L1 - Lille : A Monaco, le LOSC retrouve son faux jumeau

L1 - Lille : A Monaco, le LOSC retrouve son faux jumeau©Media365

Rémi Farge, publié le samedi 18 août 2018 à 07h30

Monaco contre Lille, c'est un duel pour le haut de tableau en ce début de saison. Mais samedi soir à Louis-II (20h00), il s'agira aussi et surtout pour le LOSC d'une rencontre sur le terrain de son faux jumeau, celui dont il s'inspire pour bâtir son projet.

D'un côté le projet porté par Dmitri Rybolovlev. De l'autre celui conduit par Gérard Lopez. Les sommes ne sont pas les mêmes mais l'essence est la même : la valorisation de jeunes joueurs. Ce modèle né à Porto dans les années 2000, que beaucoup de clubs en Europe ont décidé de reprendre à leur sauce depuis une dizaine d'années. Aujourd'hui, Monaco fait figure de référence. Lille est juste en apprentissage. L'autre point commun : Luis Campos, passé par les deux clubs. « On peut comparer les projets, oui, a reconnu Christophe Galtier en conférence de presse. Après, Monaco a des avantages qu'aucun autre club français ne peut avoir, donc automatiquement les sommes et les joueurs ne sont pas les mêmes. Ce sont les mêmes projets mais celui du LOSC a pris du retard à cause de la saison difficile l'année dernière. J'échange tous les jours avec Luis Campos et je peux vous dire que le projet lillois ressemble au projet monégasque. »



Le projet de Lille a pris du retard, faute d'expérience
En 2012-13, la première saison de Monaco sous Dmitri Rybolovlev fut couronnée de réussite, avec une montée en Ligue 1, et dès l'année suivante, une capacité à jouer les premiers rôles en championnat.

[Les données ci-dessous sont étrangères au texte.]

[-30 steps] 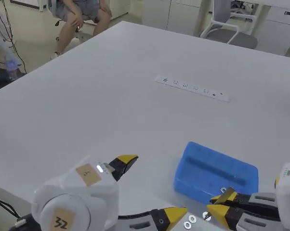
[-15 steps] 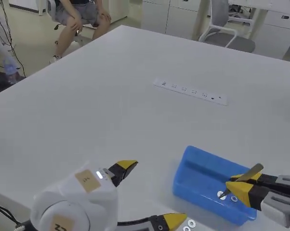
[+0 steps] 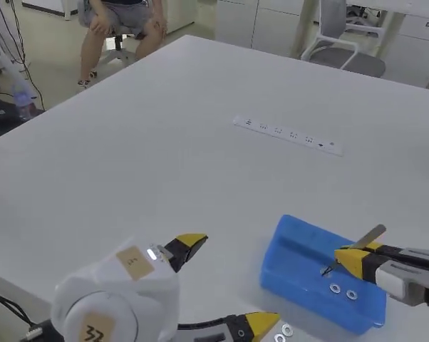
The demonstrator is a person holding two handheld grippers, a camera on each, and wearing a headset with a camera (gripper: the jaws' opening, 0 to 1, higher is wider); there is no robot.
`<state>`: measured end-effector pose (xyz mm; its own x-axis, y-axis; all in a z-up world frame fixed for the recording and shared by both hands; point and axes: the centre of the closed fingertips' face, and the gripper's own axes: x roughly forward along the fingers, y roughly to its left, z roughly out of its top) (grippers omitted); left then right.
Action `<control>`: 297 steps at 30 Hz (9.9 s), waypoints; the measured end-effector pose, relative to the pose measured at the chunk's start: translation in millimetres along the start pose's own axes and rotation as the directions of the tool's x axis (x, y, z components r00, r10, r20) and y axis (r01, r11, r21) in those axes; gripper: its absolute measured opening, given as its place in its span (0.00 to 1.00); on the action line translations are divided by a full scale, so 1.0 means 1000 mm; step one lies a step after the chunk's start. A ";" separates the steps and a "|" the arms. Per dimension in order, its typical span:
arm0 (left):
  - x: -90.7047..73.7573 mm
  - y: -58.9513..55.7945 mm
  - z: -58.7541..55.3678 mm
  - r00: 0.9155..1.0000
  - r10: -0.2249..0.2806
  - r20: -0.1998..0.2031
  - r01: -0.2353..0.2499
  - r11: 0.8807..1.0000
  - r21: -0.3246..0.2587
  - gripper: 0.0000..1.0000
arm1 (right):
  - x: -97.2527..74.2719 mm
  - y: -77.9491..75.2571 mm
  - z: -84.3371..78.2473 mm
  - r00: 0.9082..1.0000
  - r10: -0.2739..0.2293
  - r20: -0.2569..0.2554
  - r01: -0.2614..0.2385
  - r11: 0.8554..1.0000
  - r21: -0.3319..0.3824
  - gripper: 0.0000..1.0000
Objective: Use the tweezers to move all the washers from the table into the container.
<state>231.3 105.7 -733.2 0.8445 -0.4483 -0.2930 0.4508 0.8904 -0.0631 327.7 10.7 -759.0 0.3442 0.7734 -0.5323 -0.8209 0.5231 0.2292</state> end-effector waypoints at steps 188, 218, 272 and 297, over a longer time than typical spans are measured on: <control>0.000 -0.033 0.009 0.987 -0.156 0.048 0.156 0.988 0.004 0.69 | -0.002 0.045 0.005 0.988 0.121 -0.094 -0.138 0.970 -0.201 0.03; 0.000 -0.031 0.006 0.988 -0.153 0.038 0.153 0.988 0.003 0.69 | 0.053 -0.015 -0.020 0.982 0.001 -0.190 -0.027 0.990 -0.136 0.03; 0.001 -0.032 0.006 0.987 -0.155 0.032 0.155 0.988 0.011 0.68 | 0.006 0.063 0.005 0.988 0.137 -0.074 -0.151 0.957 -0.246 0.04; 0.002 -0.035 0.003 0.987 -0.163 0.010 0.163 0.986 0.018 0.68 | 0.028 0.057 -0.070 0.954 0.175 -0.244 -0.214 0.966 -0.147 0.04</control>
<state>218.4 73.6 -729.2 0.7622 -0.5885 -0.2696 0.5876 0.8038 -0.0932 259.0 37.0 -818.0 0.0742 0.7419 -0.6664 -0.9336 0.2866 0.2152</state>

Pour le LOSC, le projet a pris davantage de retard. « Le retard est simplement dû au fait que nos jeunes joueurs de qualité n'ont pas été encadrés la saison dernière, défend l'entraîneur nordiste. Aujourd'hui, les clubs sont obligés de vendre pour vivre. Et pour vendre, ils sont obligés de bien acheter. Et pour bien acheter, il faut acheter très tôt. Or, on peut se tromper. Ensuite, il faut développer le joueur, qui doit rester deux ou trois ans dans le club pour s'épanouir, comme l'a fait Monaco avec plusieurs joueurs. Mais la base de la réussite de ce genre de projet, c'est qu'il faut que ces jeunes soient encadrés par une colonne vertébrale avec des joueurs d'expérience. » Voilà pourquoi cet été, outre de jeunes joueurs à fort potentiel comme Jonathan Bamba, Mehmet Celik et Rafael Leão, les Dogues ont aussi recruté des cadres tels José Fonte, Loïc Rémy et Jérémy Pied.



Galtier veut s'inspirer de Jardim
Le reste, c'est une harmonie et un peu de talent. C'est là qu'intervient l'entraîneur, chargé de mettre en musique rapidement un orchestre qui n'a pas grand-chose en commun. A ce jeu-là, Leonardo Jardim fait des merveilles depuis quatre ans sur le Rocher et suscite l'admiration de ses pairs, Christophe Galtier en tête. « Monaco est une grosse cylindrée, un prétendant au titre, avec un entraîneur qui maîtrise les intersaisons avec une qualité incroyable, reconnait l'ancien entraîneur de Saint-Etienne. Il fait partie des grands entraîneurs, c'est un exemple à suivre dans sa façon de construire une équipe saison après saison. » Les deux hommes se connaissent bien et s'apprécient. Mais par-delà le respect et les ressemblances qui les unissent, il y aura ce samedi (20h00) un match qui permettra à l'une des deux équipes de débuter sa saison par deux victoires. « Les grosses cylindrées, il est parfois préférable de les prendre tôt dans la saison », sourit Christophe Galtier.